The Freshfield Glacier.

The outlets from the great Columbian ice-field are very numerous; and many large glaciers flow into the valleys to feed the head waters of the Saskatchewan, the Athabasca, and the tributaries of the Columbia.

Of the mountains in the next group further north practically nothing is known. Only three parties in modern times have even penetrated into the valleys of this land south of the Athabasca pass—Professor Coleman (1893), during his search for Mounts Hooker and Brown; and Wilcox (1896) and E. Habel (1901). It is improbable that there are any peaks as high as 13,000 feet, but many covered with ice, snow, and glaciers were seen from the summits of the Dome and Diadem peak in 1898, when we were on the Columbian ice-fields. That this mountain-land remains unexplored is not to be wondered at, for the country is so far away, and so difficult to get at, from any human habitation that it takes weeks of hard work battling with the rivers and forests before even the valleys are reached which lie at the bottom of these ranges of snow-and glacier-covered mountains.

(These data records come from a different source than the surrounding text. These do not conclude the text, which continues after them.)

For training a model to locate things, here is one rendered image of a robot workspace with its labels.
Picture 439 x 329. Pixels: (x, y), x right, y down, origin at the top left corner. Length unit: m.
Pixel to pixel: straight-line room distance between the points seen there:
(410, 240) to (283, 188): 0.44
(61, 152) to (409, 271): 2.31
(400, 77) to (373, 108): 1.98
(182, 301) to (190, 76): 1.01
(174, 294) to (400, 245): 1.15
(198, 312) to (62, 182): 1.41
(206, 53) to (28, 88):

When one has got accustomed to it, however, travelling in these vast mountain solitudes becomes by no means either irksome or unpleasant. But before one is capable of understanding all the woodcraft and knowledge requisite for successfully guiding a party through the endless forested valleys, the apparent monotony is apt to weary the traveller; afterwards, however, when a thousand and one things in the woods or on the mountain-side are for the first time seen and understood, then the environment no longer dominates one. For instance, a peculiar notch or 'blaze' on an occasional tree means that some prospector or Indian has been there before, or perhaps a newly overturned stone amongst the moss tells how a bear has recently been searching for food; or, again, some half-obliterated mark by the side of a stream means cariboo, or, if higher up, goat or the wild sheep. Then, often by the kind of tree one can roughly guess how high one is, for certain poplars, for instance the balsam poplar, I have never seen higher than 5000 feet.

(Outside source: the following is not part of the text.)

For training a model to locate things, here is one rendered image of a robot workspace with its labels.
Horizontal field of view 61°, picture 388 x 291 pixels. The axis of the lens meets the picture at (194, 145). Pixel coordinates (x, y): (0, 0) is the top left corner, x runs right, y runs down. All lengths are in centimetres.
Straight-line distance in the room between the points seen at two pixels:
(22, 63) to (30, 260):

Of course amongst the Canadian Rockies it is necessary on every expedition to take men and horses. The men are to look after the horses and the camp, and to cut the trail. The horses carry the food or 'grub-pile,' the tents, etc.

At first one is quite unaccustomed to the leisurely method of progression, and quite unacquainted with many mysterious things that afterwards appear obvious. Now that I look back on my first day with ponies in the Rockies I blush for my incompetence and ignorance.

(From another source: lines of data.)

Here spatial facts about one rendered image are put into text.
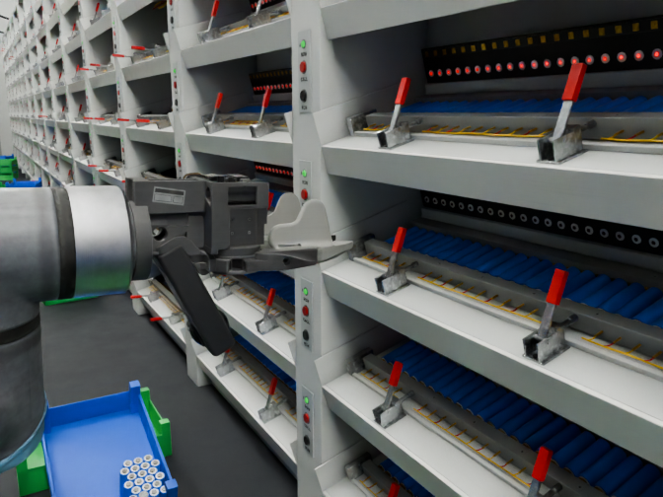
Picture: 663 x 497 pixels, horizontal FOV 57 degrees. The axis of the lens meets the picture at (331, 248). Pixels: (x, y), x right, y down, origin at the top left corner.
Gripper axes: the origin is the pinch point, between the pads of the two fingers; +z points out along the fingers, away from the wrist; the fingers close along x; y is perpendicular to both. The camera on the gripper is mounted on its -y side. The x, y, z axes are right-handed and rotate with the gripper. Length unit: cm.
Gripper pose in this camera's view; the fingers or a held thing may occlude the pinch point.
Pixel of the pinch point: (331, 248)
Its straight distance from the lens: 61.6
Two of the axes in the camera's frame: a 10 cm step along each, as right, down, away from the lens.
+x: -5.0, -2.0, 8.5
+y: 0.4, -9.8, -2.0
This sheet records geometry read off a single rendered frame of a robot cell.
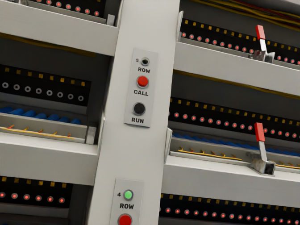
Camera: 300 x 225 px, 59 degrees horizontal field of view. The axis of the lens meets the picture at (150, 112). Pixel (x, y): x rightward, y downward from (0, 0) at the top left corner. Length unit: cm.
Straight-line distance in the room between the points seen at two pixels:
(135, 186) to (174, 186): 6
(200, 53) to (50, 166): 29
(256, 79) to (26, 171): 40
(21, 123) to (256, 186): 38
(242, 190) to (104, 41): 32
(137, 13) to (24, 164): 28
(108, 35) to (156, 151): 19
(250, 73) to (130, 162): 27
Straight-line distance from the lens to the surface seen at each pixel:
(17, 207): 56
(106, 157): 38
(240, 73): 50
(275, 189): 49
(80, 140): 43
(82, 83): 56
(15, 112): 50
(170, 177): 40
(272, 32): 86
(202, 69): 47
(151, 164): 39
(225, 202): 61
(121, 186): 38
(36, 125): 43
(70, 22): 44
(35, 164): 39
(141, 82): 40
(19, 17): 45
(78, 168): 38
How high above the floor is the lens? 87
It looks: 15 degrees up
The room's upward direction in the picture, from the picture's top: 7 degrees clockwise

To begin with, we were late in starting—our men, with most of the ponies and heavy baggage, had gone up the Bow valley, leaving us three ponies for the remainder of the luggage. At the very start, if it had not been for the help of an obliging man at Laggan railway station, I do not think we should ever have satisfactorily tied on all the odd packages. To pack an Indian pony, and finish all off neatly with a good tight diamond hitch, is an accomplishment not possessed by every one. After three summers' experience I really now can tie it: at least I know I could, but it is a wonderful hitch; and although you think that you have got it all right, when you begin to pull the rope tight, somehow it all comes undone and one must start again from the beginning.

The ponies having been packed, we started, but soon lost our way amongst the most dreadful tangle of fallen timber; the men had 'blazed' the way, but we were new at the work, and so soon got out of the trail. After getting the ponies with great difficulty through some miles of this timber, we gradually worked ourselves free, getting into more open ground, but it was out of Scylla into Charybdis, for now it was a question of how to get through endless swamps or muskegs that filled up the floor of the valley. Here the blazes of course stopped, and soon we missed the tracks of the other horses and got hopelessly lost, floundering about in every direction trying to find a way through.